Clint ThompsonAlabama, Strawberry

By Clint Thompson

Tarnished plant bugs have impacted Alabama’s strawberry crop this season. Growers’ success in managing the pest in the future will depend on scouting, says David Lawrence, regional Extension agent in central Alabama.

Tarnished plant bug (Lygus lineolaris) (Palisot de Beauvois). Photo credit: Russ Ottens, University of Georgia, Bugwood.org

“Especially the growers that have seen them this year, they need to mark that date on their calendars of when they saw it, and the few weeks leading up to that, be out there every day looking,” Lawrence said. “As soon as you see one, it’s time to spray. That’s pretty much what the threshold is.”

Tarnished plant bugs feed on the flowers and seeds of immature strawberry fruit as well as other crops and native plants.
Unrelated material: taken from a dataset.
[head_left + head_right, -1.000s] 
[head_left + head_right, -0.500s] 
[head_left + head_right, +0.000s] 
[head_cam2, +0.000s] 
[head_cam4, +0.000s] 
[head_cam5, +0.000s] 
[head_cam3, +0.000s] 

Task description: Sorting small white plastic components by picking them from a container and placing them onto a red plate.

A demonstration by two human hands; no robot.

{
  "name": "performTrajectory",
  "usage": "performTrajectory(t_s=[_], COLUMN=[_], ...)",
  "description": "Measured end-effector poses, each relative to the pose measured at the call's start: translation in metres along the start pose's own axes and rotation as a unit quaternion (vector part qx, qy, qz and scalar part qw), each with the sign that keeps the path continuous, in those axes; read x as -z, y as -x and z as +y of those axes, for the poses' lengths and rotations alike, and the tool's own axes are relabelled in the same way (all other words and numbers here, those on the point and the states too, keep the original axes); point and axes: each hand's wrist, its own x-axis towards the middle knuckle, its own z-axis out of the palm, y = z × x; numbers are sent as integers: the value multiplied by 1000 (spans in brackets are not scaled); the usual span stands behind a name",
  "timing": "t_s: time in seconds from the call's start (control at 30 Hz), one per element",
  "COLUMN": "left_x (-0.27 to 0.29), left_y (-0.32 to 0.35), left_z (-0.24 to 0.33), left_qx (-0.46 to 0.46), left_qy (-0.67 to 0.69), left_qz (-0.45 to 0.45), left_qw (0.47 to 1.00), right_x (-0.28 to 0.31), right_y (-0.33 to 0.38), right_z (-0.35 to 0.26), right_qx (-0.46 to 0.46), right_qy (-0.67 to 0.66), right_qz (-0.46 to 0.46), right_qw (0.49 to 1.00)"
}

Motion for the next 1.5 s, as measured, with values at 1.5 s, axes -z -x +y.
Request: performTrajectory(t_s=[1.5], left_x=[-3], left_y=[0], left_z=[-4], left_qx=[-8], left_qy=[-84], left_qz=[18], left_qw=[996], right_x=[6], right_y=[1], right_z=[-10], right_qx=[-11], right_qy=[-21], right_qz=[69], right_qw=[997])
Nymphs appear green in color, while adults have a brown coloration with mottled, brown wings.

If the tarnished plant bugs feed on the seeds of immature strawberries, it will lead to misshapen fruit, often at the tip. The fruit is usually rendered unmarketable.

“We’ve had a few growers deal with them the last couple of years. I’ve really seen a flush of them this year. I had several growers contact me and I went out and that’s just about what it was everywhere I went. We suspected that’s what it was, and we got out there and sure enough that’s what it was,” Lawrence said.

“Shaking the plants you can see the little nymphs running around. Some of the growers that were looking for it, they had a good gameplan, it just snuck up on them. They were seeing the damage, and by the time you see the damage, it’s too late. Getting out there and scouting before you see damage, scouting for those insects is key to that pest.”